The experiments were performed on the Imagenet dataset using 256 × 256 resolution images and the results were performed using the 50,000 image verification set of the Frechet Inspection distance (FID) metric. Titok’s strategy follows token training and applies data augmentation including random cropping and horizontal flips. The model was trained on Imagenet at 1000k steps, with a batch size of 256, equivalent to 200 epochs. The training combines the learning rate warm-up phase, followed by cosine attenuation, gradient clips of 1.0, and a moving average of the exponent, with a decay rate of 0.999. Including discriminator losses to improve quality and stable training, the decoder was trained only during the last 500K steps. Maskgit’s proxy code facilitates the training process.

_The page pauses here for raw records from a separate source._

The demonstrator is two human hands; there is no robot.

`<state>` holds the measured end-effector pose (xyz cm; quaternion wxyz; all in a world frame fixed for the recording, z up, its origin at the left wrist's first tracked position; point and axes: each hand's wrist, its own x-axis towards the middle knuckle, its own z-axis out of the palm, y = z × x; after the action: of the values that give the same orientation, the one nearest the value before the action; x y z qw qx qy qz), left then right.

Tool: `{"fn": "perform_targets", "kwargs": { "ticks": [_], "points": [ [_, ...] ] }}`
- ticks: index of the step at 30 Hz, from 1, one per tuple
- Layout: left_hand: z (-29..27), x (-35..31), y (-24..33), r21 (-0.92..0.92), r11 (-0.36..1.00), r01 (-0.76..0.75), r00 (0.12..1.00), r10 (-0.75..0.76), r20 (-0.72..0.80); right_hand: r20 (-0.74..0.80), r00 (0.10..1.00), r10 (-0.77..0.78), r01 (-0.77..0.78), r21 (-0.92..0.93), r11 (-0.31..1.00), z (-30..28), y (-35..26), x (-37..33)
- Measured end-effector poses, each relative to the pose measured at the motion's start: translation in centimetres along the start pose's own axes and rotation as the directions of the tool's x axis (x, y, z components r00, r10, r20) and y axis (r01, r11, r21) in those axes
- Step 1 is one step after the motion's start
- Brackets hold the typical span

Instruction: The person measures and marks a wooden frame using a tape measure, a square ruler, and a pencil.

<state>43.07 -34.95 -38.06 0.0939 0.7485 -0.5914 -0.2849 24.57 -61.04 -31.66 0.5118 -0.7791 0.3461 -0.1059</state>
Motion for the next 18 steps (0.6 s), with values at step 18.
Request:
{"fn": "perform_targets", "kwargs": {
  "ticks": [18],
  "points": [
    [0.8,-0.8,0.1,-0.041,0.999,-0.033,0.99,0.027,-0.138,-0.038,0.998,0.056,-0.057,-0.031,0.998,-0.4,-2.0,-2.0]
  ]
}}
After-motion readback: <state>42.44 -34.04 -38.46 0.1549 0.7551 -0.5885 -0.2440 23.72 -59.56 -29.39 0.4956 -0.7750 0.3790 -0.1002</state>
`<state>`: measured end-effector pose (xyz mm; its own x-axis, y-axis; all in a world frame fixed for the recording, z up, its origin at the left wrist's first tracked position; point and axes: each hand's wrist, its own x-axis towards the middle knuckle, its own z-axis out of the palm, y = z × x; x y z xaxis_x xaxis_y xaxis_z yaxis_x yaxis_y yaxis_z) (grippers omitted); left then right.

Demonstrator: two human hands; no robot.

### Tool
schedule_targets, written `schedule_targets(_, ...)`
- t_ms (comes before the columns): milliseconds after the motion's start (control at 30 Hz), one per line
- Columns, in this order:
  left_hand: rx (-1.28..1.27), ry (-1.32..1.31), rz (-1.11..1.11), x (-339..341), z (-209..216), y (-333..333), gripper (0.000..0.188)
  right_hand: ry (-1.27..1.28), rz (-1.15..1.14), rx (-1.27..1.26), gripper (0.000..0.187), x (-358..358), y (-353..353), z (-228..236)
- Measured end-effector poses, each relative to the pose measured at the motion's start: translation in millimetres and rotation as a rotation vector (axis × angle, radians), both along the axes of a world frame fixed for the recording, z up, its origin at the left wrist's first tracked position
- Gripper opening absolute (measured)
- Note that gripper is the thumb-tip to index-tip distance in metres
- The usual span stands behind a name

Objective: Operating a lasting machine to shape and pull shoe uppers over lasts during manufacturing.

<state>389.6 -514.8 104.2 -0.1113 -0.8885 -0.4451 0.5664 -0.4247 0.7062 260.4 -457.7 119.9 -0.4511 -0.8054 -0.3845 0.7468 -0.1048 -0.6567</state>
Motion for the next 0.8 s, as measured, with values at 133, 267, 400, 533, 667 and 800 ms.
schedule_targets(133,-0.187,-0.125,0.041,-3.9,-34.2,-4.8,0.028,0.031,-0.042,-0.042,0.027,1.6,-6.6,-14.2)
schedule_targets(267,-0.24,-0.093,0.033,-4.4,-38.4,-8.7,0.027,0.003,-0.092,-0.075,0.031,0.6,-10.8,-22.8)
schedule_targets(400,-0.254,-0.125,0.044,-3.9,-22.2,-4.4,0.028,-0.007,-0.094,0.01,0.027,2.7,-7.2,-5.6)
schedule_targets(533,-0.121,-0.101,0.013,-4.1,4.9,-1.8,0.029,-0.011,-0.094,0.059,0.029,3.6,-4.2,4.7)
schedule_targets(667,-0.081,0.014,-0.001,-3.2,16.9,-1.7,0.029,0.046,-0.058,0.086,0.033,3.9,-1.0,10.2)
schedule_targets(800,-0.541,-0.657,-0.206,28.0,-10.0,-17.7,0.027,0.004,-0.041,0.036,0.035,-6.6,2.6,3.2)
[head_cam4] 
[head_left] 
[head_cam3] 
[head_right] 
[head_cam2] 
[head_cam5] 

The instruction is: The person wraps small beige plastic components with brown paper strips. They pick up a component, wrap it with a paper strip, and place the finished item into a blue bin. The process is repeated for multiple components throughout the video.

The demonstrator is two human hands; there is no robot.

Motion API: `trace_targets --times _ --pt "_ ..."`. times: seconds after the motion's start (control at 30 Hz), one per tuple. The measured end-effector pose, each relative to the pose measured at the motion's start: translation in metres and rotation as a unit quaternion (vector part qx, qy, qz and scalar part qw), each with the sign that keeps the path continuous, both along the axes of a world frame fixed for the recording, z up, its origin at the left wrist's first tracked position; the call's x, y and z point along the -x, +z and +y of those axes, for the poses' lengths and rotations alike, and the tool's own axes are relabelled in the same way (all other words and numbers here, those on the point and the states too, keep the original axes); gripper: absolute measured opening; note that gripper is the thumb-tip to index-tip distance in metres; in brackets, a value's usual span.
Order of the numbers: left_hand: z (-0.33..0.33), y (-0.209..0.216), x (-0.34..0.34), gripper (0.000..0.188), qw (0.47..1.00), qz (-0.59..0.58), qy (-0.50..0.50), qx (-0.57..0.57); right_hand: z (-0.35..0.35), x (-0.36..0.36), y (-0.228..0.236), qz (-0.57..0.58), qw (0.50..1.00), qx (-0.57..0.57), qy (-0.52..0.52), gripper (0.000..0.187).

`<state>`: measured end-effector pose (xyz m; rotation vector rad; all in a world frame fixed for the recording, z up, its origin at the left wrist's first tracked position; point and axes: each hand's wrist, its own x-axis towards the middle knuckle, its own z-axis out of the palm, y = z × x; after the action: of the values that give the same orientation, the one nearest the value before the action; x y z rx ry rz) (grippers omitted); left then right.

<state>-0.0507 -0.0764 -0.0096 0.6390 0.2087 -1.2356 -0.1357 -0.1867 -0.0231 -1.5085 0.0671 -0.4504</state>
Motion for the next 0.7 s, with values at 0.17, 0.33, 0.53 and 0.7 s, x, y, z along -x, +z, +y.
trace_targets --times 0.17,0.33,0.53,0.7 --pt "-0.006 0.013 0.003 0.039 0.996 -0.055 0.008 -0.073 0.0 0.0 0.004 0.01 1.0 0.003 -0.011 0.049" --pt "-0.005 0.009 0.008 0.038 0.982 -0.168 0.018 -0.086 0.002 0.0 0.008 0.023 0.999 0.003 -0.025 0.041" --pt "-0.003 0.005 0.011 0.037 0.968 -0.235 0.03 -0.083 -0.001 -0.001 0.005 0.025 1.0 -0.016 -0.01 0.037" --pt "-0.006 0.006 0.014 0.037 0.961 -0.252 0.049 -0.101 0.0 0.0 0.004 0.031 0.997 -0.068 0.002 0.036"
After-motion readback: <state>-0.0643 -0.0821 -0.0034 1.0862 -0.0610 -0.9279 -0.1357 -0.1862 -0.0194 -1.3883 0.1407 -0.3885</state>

The results show the key advantages of the token approach. Permutation invariance was confirmed by visual and quantitative assessment. All reconstructed images are visually the same, regardless of the token order, with consistent quantitative results across different permutations. This confirms that the network successfully learns permutation invariance even if it is trained only in a possible subset of permutations. Each token integrates global context information with the theoretical receiving field, including through decoupling positional relationships and eliminating the spatial bias caused by sequences, thus including the entire feature space. Furthermore, the FSDD method only satisfies all required properties simultaneously, resulting in excellent performance metrics.

In summary, the token framework represents a paradigm transfer of visual representation by transferring from a serialized token to a setting-based method that can dynamically allocate representation based on semantic complexity. The double transformation mechanism creates a graph mapping between the unordered token set and the structured integer sequence, so that FSDD can be used to effectively model the settings distribution. Furthermore, the set-based tokenization method provides different advantages, bringing possibilities for image representation and generation. This direction opens up new perspectives for the development of next-generation generative models and plans to analyze and unlock the full potential of this representation and modeling approach.

Check Paper and github pages. All credits for this study are to the researchers on the project. Also, please stay tuned for us twitter And don’t forget to join us 85k+ ml reddit.

Postal map kenset: A dynamic set-based framework for semantic perception visual representation first appeared on Marktechpost.